The fault is the lack of vehicles, the consequence of which is to drive up prices. As Marie-Laure Nivot, Market Intelligence Manager at AAA Data, points out, “we see very clearly that customers are looking for used models that are more affordable and economical to use, especially electric, hybrid or bioethanol powered models“.

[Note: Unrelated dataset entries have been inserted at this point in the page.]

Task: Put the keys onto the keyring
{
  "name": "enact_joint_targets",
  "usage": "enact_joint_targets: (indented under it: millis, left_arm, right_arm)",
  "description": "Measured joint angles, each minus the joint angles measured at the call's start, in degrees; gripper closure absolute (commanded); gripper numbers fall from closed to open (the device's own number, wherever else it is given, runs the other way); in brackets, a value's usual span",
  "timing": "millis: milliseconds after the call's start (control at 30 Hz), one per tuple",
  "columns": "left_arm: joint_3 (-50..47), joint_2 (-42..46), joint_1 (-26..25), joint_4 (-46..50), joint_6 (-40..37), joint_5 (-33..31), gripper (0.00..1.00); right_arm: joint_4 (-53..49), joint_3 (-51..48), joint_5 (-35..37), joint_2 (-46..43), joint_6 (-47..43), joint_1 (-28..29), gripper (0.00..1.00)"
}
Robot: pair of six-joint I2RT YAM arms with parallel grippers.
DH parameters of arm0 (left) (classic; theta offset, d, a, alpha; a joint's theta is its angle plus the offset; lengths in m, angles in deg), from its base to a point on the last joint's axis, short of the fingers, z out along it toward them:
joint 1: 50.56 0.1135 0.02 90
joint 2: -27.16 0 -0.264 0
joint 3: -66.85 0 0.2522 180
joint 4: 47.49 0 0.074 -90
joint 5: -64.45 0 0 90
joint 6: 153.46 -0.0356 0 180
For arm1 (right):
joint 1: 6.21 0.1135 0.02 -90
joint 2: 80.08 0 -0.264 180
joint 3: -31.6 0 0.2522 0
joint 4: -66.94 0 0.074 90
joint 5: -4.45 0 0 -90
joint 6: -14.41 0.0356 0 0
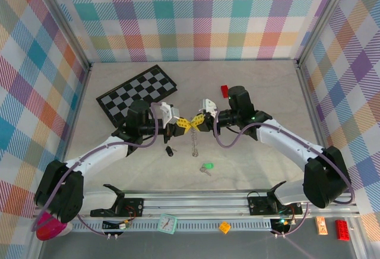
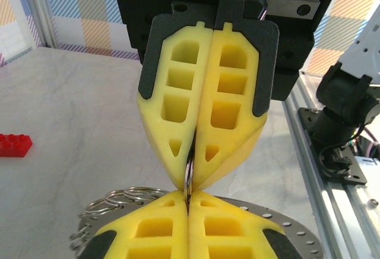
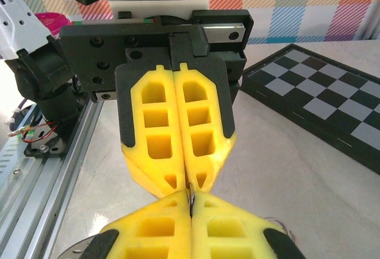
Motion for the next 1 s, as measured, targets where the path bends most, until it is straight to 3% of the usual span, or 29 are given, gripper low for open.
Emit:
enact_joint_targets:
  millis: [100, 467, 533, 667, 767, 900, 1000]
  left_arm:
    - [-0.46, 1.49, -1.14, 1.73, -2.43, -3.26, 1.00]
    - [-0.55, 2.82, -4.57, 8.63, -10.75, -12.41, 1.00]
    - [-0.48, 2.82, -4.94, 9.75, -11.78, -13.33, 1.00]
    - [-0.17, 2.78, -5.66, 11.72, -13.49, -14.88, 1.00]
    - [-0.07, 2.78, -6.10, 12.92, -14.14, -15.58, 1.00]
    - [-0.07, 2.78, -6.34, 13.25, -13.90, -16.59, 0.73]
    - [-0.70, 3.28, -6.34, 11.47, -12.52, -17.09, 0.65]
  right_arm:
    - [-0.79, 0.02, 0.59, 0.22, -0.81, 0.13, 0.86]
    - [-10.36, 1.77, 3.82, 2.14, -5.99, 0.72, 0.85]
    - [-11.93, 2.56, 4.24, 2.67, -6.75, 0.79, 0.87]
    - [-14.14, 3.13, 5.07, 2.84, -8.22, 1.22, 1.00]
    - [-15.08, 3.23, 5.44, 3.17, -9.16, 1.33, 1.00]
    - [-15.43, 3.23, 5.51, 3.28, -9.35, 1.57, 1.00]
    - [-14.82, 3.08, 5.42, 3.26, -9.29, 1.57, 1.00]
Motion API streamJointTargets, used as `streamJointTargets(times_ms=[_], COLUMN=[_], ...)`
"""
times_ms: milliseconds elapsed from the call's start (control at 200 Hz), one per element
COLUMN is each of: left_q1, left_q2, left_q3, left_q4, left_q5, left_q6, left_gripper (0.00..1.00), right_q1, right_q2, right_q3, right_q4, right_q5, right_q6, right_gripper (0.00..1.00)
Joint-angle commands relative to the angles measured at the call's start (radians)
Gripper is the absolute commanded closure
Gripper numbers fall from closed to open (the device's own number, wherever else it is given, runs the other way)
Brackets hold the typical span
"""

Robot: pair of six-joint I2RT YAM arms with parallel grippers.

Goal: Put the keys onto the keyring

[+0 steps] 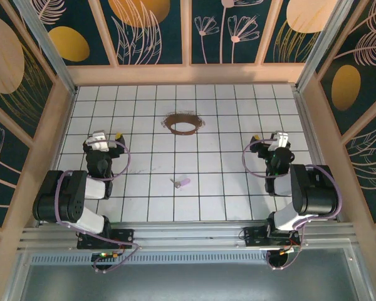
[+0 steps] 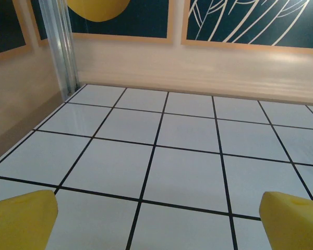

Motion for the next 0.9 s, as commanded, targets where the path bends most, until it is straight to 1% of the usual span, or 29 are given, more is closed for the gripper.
streamJointTargets(times_ms=[0, 531, 686, 741, 811, 896], left_q1=[0.008, 0.008, 0.006, 0.006, 0.008, 0.007], left_q2=[0.001, -0.001, -0.013, -0.03, -0.058, -0.096], left_q3=[0.014, 0.013, 0.009, 0.006, 0.019, 0.053], left_q4=[0.002, 0.002, 0.001, -0.007, -0.052, -0.149], left_q5=[-0.017, -0.017, 0.043, 0.04, 0.026, 0.031], left_q6=[-0.011, -0.011, 0.013, 0.011, 0.006, 0.004], left_gripper=[0.01, 0.01, 0.01, 0.01, 0.01, 0.01], right_q1=[-0.006, -0.011, -0.012, -0.011, -0.009, -0.006], right_q2=[0.005, 0.004, 0.003, 0.004, -0.015, -0.084], right_q3=[0.017, 0.017, 0.015, 0.016, 0.019, 0.056], right_q4=[0.036, 0.035, 0.04, 0.04, 0.024, -0.088], right_q5=[-0.015, -0.024, -0.025, -0.026, -0.026, -0.021], right_q6=[-0.012, -0.009, -0.009, -0.01, -0.011, -0.016], right_gripper=[0.01, 0.01, 0.01, 0.01, 0.01, 0.01])
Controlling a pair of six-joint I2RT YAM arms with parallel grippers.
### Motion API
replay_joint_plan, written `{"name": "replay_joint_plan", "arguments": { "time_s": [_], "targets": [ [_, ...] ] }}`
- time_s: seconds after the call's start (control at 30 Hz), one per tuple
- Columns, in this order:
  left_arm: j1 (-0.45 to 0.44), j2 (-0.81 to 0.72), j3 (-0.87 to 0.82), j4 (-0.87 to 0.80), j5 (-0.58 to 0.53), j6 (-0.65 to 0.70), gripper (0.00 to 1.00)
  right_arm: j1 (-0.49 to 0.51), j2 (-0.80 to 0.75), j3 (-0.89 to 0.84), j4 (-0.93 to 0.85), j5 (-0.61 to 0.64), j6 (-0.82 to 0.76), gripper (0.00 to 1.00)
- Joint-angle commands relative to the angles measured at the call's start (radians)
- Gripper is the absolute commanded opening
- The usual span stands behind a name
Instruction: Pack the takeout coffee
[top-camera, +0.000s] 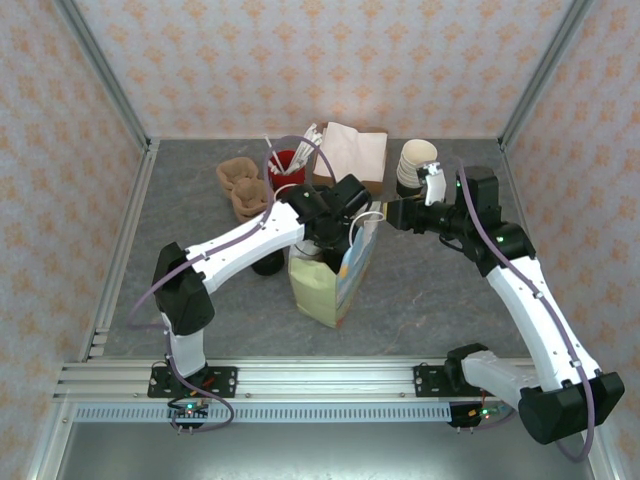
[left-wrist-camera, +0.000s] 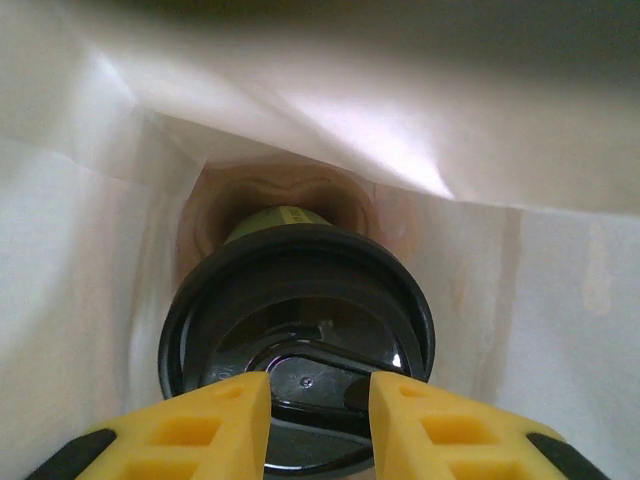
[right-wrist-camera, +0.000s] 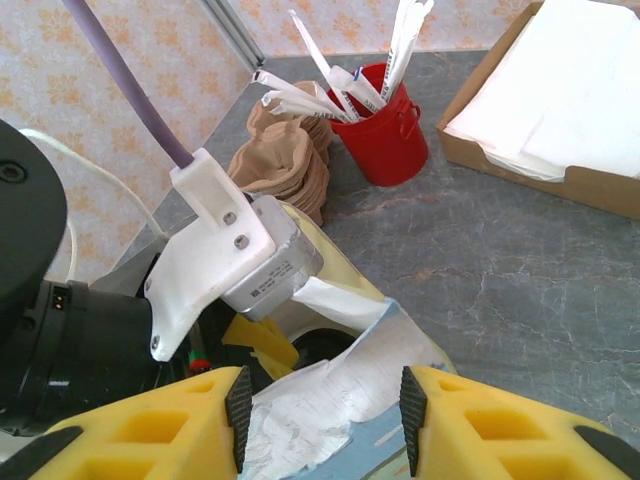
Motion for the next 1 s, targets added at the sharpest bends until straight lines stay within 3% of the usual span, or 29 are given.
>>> {"name": "replay_joint_plan", "arguments": {
  "time_s": [0.0, 0.53, 0.97],
  "targets": [
    [-0.008, 0.012, -0.044, -0.018, -0.021, 0.009, 0.32, -0.003, -0.025, -0.016, 0.023, 0.018, 0.012, 0.45],
    [-0.008, 0.046, -0.02, -0.017, -0.014, 0.054, 0.32, -0.003, -0.061, -0.03, 0.002, 0.036, 0.026, 0.46],
    [-0.007, 0.006, 0.272, -0.211, -0.062, 0.026, 0.53, -0.003, -0.066, -0.025, 0.034, 0.102, 0.092, 0.55]
  ]
}}
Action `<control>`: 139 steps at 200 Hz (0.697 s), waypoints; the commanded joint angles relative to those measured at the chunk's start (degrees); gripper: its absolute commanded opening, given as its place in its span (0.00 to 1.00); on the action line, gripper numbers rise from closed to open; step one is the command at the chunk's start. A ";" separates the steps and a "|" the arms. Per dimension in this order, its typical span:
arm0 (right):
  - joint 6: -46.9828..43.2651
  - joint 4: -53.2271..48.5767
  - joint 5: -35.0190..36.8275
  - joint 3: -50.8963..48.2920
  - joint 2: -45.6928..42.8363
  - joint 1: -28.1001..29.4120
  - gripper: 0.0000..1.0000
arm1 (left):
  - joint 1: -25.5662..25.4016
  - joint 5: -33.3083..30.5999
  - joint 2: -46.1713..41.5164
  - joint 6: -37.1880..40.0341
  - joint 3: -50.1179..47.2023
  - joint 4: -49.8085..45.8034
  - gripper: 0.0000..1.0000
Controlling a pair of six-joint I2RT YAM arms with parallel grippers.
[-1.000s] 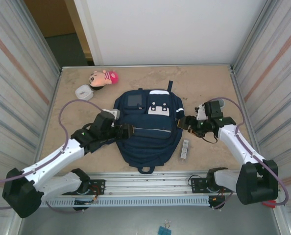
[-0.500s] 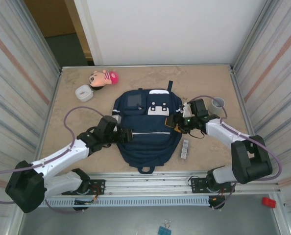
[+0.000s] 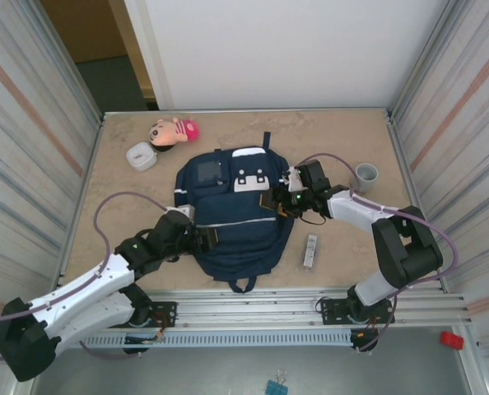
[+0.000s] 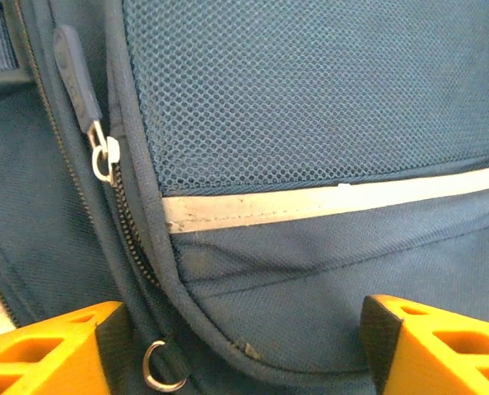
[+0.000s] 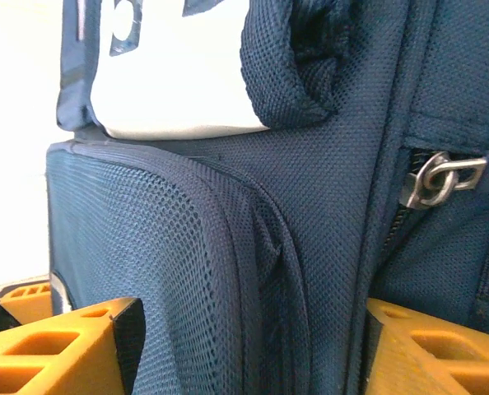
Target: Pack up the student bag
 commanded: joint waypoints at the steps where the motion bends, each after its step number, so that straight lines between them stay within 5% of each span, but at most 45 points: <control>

The progressive implementation of ZFE-m by certain municipalities, which excludes Crit’Air 4, Crit’Air 5 stickers and ineligible vehicles, means that the French are looking for hybrid engines (Crit’Air 1 and 2) and bioethanol (Crit’Air 1, 2 or 3). Even more, it’s Crit’Air 0 used electric cars that benefit from an ecological bonus of 1000 euros, which “on the other hand, shows an almost doubling of transactions during the month as since the beginning of the year“.

As for predicting the future, analysts do not risk it. All refer to a situation that can not change until 2023-2024.